Esta uma sinopse que faz jus à etimologia da palavra. Pouca descrição e muita formalidade.
Na etapa posterior da separação – um passinho à frente – eles descobriram – ou ela descobriu - que algo não fora etiquetado. O que fazer nas festividades de família. Eles já não faziam parte – em dupla – das famílias opostas. Nem ela frequentava a dele – nem ele frequentava a dela. Eram células estanques sob esta óptica.

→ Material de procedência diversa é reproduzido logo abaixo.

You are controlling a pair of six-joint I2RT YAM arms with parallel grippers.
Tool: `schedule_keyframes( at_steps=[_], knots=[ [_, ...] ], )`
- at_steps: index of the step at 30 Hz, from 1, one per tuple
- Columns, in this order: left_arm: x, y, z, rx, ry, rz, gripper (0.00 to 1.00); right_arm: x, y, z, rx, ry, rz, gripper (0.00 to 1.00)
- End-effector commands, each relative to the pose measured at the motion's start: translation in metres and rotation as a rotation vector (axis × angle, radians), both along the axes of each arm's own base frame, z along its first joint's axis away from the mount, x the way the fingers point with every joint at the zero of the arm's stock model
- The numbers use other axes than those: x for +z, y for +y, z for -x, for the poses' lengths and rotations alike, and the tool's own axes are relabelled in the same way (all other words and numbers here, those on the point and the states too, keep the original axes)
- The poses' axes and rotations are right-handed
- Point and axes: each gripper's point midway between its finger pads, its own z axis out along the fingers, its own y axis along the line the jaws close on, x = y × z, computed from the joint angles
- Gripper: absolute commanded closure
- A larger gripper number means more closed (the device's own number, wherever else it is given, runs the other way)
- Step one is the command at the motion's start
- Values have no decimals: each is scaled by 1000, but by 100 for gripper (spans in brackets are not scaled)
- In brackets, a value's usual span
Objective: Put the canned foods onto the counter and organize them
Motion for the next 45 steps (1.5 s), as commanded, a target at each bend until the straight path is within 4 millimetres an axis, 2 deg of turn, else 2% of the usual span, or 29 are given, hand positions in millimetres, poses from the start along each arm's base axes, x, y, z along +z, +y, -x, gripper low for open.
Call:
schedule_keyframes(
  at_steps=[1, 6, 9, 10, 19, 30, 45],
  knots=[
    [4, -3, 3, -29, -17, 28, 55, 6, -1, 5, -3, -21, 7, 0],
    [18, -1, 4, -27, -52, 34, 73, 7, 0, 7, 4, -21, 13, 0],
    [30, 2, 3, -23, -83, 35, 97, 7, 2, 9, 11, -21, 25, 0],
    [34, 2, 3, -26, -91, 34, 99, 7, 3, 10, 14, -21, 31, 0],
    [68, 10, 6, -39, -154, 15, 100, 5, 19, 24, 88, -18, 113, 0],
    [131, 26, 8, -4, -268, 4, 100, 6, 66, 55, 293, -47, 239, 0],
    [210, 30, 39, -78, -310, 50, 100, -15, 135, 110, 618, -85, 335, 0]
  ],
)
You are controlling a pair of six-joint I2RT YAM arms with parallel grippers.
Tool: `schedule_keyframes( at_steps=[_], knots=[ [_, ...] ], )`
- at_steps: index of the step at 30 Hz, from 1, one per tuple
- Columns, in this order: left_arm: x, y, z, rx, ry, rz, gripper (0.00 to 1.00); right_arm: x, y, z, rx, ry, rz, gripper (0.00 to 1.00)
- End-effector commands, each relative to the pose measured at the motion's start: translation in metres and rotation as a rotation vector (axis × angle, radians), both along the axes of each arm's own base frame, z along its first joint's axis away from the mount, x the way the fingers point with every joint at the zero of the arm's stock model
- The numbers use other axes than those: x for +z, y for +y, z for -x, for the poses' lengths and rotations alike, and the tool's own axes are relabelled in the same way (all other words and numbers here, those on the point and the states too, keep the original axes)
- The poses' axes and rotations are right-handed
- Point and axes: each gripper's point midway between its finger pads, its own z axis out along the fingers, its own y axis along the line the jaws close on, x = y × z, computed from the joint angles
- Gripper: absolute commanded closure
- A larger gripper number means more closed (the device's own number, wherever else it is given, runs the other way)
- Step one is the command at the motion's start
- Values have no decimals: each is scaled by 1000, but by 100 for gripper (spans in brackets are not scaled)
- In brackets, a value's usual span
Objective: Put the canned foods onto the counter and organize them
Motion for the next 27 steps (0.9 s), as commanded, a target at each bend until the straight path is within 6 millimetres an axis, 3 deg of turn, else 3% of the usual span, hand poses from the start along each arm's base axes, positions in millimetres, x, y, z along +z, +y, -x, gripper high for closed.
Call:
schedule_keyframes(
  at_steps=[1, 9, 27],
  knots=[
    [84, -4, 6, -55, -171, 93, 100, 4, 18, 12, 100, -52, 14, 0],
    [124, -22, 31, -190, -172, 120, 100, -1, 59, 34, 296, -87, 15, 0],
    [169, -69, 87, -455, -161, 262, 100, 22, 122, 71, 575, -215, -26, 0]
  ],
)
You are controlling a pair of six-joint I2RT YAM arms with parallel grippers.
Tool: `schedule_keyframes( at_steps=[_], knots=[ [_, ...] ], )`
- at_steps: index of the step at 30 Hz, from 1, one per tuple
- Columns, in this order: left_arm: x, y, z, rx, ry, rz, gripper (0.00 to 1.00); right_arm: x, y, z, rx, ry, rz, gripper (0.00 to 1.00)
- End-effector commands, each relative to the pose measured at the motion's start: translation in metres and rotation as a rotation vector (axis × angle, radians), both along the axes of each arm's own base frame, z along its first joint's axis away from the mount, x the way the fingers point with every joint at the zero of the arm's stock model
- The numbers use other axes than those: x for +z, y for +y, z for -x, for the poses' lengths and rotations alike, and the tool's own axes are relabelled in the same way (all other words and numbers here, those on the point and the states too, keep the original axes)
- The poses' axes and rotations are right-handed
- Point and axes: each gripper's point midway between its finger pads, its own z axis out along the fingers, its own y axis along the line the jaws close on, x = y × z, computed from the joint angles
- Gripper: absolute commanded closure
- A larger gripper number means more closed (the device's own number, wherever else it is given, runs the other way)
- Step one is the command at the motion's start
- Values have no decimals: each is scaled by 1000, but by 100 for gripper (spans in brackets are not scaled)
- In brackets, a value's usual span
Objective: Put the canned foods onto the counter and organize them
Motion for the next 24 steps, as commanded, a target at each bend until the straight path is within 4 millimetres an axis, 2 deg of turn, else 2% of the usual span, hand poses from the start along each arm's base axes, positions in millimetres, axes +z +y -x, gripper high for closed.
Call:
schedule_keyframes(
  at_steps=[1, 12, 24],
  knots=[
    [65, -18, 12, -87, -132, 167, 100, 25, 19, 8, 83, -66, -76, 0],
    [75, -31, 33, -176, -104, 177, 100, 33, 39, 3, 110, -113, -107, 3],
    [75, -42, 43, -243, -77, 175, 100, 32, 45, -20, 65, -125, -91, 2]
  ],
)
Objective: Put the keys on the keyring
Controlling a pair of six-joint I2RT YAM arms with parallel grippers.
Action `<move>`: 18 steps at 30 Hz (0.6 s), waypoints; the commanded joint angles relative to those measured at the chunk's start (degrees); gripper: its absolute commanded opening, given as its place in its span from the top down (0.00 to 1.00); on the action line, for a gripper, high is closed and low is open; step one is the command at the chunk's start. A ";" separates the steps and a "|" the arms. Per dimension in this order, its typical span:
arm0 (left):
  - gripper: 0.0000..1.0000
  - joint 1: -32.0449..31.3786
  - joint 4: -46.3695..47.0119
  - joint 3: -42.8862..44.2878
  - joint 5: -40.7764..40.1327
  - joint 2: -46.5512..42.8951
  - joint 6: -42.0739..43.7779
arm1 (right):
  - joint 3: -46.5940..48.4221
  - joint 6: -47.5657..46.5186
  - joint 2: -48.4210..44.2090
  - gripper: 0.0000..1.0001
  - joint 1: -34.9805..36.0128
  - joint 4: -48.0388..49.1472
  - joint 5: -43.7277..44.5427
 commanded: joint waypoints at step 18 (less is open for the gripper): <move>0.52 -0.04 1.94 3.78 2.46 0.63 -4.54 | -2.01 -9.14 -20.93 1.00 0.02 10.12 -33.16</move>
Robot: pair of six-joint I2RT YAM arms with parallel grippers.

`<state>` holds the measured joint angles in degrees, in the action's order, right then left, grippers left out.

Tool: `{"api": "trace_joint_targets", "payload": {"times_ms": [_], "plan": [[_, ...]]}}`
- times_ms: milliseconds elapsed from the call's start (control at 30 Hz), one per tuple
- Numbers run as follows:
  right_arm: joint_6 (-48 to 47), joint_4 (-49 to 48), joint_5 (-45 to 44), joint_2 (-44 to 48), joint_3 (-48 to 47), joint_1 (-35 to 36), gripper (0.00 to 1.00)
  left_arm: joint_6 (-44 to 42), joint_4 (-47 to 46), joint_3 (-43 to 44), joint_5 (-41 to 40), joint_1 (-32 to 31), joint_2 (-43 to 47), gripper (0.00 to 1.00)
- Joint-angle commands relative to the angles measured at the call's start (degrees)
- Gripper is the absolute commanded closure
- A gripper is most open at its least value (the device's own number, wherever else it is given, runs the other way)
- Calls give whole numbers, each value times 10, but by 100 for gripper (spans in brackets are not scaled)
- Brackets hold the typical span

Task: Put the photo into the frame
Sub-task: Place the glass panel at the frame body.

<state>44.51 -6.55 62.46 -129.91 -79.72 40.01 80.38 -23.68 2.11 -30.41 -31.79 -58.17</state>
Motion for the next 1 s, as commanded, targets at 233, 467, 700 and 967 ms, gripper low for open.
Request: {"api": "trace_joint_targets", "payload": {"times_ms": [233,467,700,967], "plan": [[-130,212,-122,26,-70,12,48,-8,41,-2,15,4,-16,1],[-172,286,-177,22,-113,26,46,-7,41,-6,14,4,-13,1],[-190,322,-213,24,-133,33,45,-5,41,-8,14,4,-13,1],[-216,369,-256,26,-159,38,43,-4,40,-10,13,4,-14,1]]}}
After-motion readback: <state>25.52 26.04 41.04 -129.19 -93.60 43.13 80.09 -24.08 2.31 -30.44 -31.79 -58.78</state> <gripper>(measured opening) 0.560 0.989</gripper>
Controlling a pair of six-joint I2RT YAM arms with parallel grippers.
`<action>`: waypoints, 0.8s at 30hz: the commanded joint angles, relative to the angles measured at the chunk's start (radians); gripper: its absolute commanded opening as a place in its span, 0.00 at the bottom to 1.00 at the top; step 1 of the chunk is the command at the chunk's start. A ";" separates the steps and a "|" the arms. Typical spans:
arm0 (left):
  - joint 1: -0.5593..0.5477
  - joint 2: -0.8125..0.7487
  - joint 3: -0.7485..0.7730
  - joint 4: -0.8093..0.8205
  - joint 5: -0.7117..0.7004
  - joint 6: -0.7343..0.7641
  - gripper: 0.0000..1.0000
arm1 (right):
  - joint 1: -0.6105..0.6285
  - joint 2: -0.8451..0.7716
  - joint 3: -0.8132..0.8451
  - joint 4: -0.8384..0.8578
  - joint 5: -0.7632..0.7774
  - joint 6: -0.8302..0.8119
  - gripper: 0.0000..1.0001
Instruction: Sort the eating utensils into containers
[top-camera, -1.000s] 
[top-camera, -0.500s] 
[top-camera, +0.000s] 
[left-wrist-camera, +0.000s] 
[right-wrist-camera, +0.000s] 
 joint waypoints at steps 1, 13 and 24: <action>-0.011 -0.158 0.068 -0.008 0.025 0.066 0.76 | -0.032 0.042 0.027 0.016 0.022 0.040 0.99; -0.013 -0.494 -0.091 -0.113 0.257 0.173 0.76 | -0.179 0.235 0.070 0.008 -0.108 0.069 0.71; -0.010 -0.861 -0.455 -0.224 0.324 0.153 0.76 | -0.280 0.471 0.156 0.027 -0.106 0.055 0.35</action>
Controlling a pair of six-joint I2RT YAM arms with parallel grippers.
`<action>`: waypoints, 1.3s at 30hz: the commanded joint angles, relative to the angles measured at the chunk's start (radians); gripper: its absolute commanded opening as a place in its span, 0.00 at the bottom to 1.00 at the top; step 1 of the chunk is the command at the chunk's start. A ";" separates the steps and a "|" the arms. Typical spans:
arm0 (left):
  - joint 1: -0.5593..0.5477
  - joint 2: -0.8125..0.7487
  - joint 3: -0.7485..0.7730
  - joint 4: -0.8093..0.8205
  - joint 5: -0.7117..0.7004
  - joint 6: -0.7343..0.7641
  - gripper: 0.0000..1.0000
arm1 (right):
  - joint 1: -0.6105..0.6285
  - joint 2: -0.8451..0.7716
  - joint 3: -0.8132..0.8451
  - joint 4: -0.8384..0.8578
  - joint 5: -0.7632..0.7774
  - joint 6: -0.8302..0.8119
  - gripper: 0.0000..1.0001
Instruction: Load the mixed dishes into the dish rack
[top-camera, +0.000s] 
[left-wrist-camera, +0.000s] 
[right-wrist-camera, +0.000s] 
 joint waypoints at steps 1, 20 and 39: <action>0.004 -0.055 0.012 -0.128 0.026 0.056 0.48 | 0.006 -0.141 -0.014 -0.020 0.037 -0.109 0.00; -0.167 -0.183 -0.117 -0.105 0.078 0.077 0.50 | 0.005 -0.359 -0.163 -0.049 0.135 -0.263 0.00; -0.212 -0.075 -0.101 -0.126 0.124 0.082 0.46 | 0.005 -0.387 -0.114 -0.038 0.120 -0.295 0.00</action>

A primeira festa que os surpreendeu sob a nova Situação Civil - foi a do Natal.
Já estavam separados há muitos meses e o Natal a fez lembrar – de um modo abrupto – o tempo que passavam juntos. Lembrava o último Natal. Havia sido comemorado com toda a intensidade justificada. Até os familiares habitantes do exterior vieram se unir ao festejo. Fora um Natal dos mais felizes. As fotos eram tiradas em sequencia e por todos que tinham uma maquininha à mão. Leticia nem sabia da última festa que ficara tão feliz quanto naquela noite.
Agora estava feita a diferença.
Sim. Natal.
Todos viriam para a festa na casa do filho mais velho – inclusive ele - o protagonista do primeiro divórcio - com a atual esposa. Viriam casais e casais. Simples assim.
Somente ela estaria no singular. E pior. Combinaram presentes de casal. Um presente para o par. Perfeito. Economia em tempos de consumo sempre é bem vinda. Mas não para ela.
Leticia ficou - dias e noites - imaginando todas as opções de viagem que poderia fazer. Nem a Turquia escapou. Das excursões excêntricas às pequenas vilas na praia – todas foram passando na fantasia de escape. Viu-se de casaco e bota caminhando sob o luar oculto de alguma cidade mediterrânea. Depois no estilo intelectual por entre os bancos da Universidade de Salamanca. Descalça numa vilazinha do nordeste sem pé nem cabeça. Ou talvez no próprio apartamento servindo-se de si mesma com champagne.
Nada.
Eles não permitiriam e ainda seria maldoso deixá-los preocupados com ela.
Não tinha opção. Era encarar os casais e o casal formado pelo fruto do primeiro divórcio.
A Leticia tinha um traço estrutural interessante. Um não – dois. Era imediatista e pragmática. Dois traços maravilhosos - ou perigosos - dependendo das situações.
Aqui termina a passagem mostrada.